Advocates of capitalism also assume that somehow the reason we want what we want comes from within. It just sort of bubbles up inside of us and we say ``this is what I want!' So it's in our genes, or it comes from our family, or education, or cosmic waves. What we want is really just what we want, it has absolutely nothing to do with the market itself. But is that true? (Prison commissary example, then kid in East Germany football vs piano example).
Do we want dignified jobs? Do we want to do something we like for a living? Do we want genuine association to our neighbors in the community? Do we want caring, loving, relationships? Can you get them with the system we've got? Hardly. Diversity is not just about products sold in shops, but also diversity of life's choices. We want to be able to fully develop our potentials and manifest our creativity, and we want to fulfill our true desires, desires that are not perverted by external circumstances imposed upon us.
What about efficiency? What does efficiency mean? It means to accomplish the goal you want with the least cost, you know, resources which you can use to do something else. What goal? What cost? Now when people say capitalism is efficient, what are they talking about? It is very efficient for profiting the pockets of a few. If that's the goal, capitalism is efficient. If I could hire child labor, exploit some poor women in China, is their health or dignity in my calculation when it comes to ``cost'? Of course if I am a capitalist employing them I don't care. It is not a ``cost' to me. It's their problem! If we define efficiency in the CAPITALIST'S WAY, slaves are very efficient! Destruction of the environment is very efficient. But what do WE want? We're rational social beings. We want to take into account all social costs. We want to be efficient, but we want to think about people's well being and we want to care for the environment. These things have to come into our calculation for efficiency.
The fourth, and the last value in Parecon is equity. Our income should be roughly the same and deviations from equality ought to be justified. Nobody is Bill Gates. So we ought to get more if we work longer, or harder, or at more onerousness tasks, assuming our work is socially useful. That is equitable. Getting more for having more power, or being born stronger or quicker, much less owning property, is not equitable.
Parecon Institutions
In Parecon we want to remunerate for effort and sacrifice. This means we pay people according to the time they spend on the job, how hard they work, and how onerous their working conditions are.

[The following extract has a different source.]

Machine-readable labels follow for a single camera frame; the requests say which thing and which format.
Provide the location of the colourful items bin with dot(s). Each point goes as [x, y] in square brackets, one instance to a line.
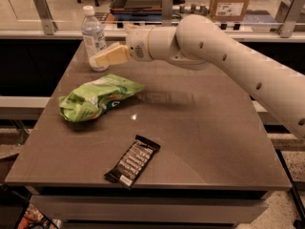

Does it make any sense? When we say something makes sense, we mean two things:
1. Is it moral? Is it just?
2. Does it make economic sense? Does it make people more productive or less productive?
In the US a CEO of a large corporation earns roughly 450 times more than an employee in a factory. Does that mean a CEO is 450 times more productive than an average workman? He gets paid that much because he has power. The same applies to remunerating for capital. It is not moral, and it doesn't make any economic sense.
Why not remunerate according to output, though? If you contribute more, you should get more too, that's just, right, isn't it?
Well, no, in Parecon we don't reward people for their output, (give cut sugar cane with better tools example), because maybe it's from better tools, (then give the bigger guy cut sugar cane example, and then the Mozart vs Salieri example), or because it's from better genes. It does not make any sense to punish someone by paying them less, simply because they have crappy tools, or because they're less genetically endowed. You know what, they're not going to be able to change it! And it does not make sense to reward people because they use high tech, or who're born smart either. They get paid when they work hard. In Parecon, efforts are measured by:
1. Your and your colleagues are in a worker's council. The worker's council is going to decide what your efforts are and what pay scale you get.
2. Your output has to be socially valuable. You can't do jobs that you are not qualified to do, I can't pilot an airplane. You can't just go and play in Weltmeisterschaft. Output matters. What you produce, if you are to be paid for the labor, has to be useful to society. And from your output we can see if this the best you can do by comparing with your outputs from before. But output does not determine pay. The determinant is valued effort.
We also pay more to people who make sacrifices by working under poor conditions. If you work as a dishwasher in a kitchen of some restaurant, we should pay you more than we pay, a lawyer for example.
But wait, you're going to say: lawyers have to be paid more! Why? Because of their hard work put into training and education. Assuming the society bears the cost of education for all, (dish washer vs lawyer example)
So remuneration according to time, effort and sacrifices is an institutional norm in Parecon. It is moral, and it makes economic sense.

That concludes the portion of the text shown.